多少の痛みと不快感はあるものの、前回感じたほどの嫌悪感はありませんでした。内診・サンプル採取は正味5〜10分ほどで終わります。
採取されたサンプルは、宛名のついた封筒に入れてくれるので、それを自分で切手を貼って郵送します。
サンプルは自分で郵送するところが、いかにもフランス |
一度、検診を受けると個人個人のデータファイルが作成され、地域ガン検診調整センター(CRCDC)がフォローアップし、今回の結果とともに今後のデータもそれに追加される形で保存されます。
このデータは、フランス公衆衛生研究所やがん研究所(INCa)など、これらのミッションを担当する研究所で共有され、がん制御システムを評価、研究を実施するために、国立がん研究所の腫瘍学データプラットフォームに追加され、ナショナル・ヘルスデータシステムのデータとの照合されます。

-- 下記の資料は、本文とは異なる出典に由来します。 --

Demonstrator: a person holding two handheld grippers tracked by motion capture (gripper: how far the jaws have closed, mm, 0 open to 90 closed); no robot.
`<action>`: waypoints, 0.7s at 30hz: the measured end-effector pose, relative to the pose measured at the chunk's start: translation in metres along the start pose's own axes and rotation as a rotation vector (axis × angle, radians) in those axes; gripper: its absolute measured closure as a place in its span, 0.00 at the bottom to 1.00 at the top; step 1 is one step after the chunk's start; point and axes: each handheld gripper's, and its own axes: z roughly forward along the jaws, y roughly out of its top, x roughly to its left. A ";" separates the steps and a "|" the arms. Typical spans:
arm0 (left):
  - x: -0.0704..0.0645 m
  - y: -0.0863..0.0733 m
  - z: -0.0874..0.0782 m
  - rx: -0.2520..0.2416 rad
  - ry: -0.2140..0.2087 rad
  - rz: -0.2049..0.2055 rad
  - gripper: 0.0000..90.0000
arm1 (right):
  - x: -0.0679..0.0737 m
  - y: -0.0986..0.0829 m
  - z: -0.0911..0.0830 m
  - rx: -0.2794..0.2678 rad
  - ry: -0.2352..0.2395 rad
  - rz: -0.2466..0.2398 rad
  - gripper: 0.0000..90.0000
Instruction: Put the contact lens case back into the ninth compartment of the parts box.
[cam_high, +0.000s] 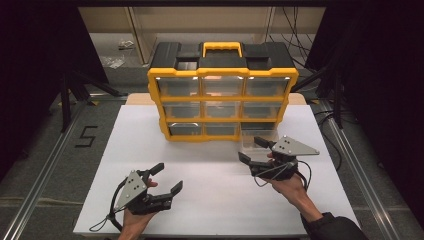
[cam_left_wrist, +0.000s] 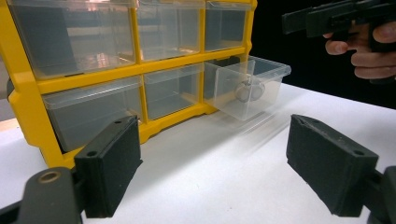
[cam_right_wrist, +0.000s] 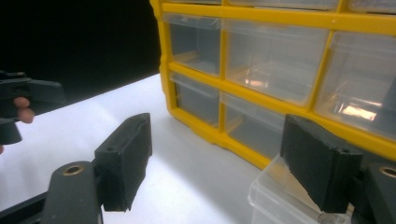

長いこと放置して、検診を受けなかったくせに、こんなシステムを知ってみると、自分の健康維持だけでなく、自分の検査が、国のがん研究に貢献しているようで、少し嬉しい気分です。
ただし、データ保護規則(RGPD)およびデータ保護法に基づき、このデータ処理へのアクセスを拒否する権利もあり、自分の権利が尊重されていないと感じた場合は、CNILに苦情を申し立てる権利があります。
本人には、3週間後くらいに、サンプルを送った検査施設から直接、結果が送られてくると言うことです。
長いこと気にかかりつつも放置してあった検診をようやく受けて、3週間後に受け取る通知に問題なければ、積年の気がかりが解消され、ようやくホッとできることに、なんだ・・もっと早くやっておけばよかった・・と調子のいいことを思った私でした。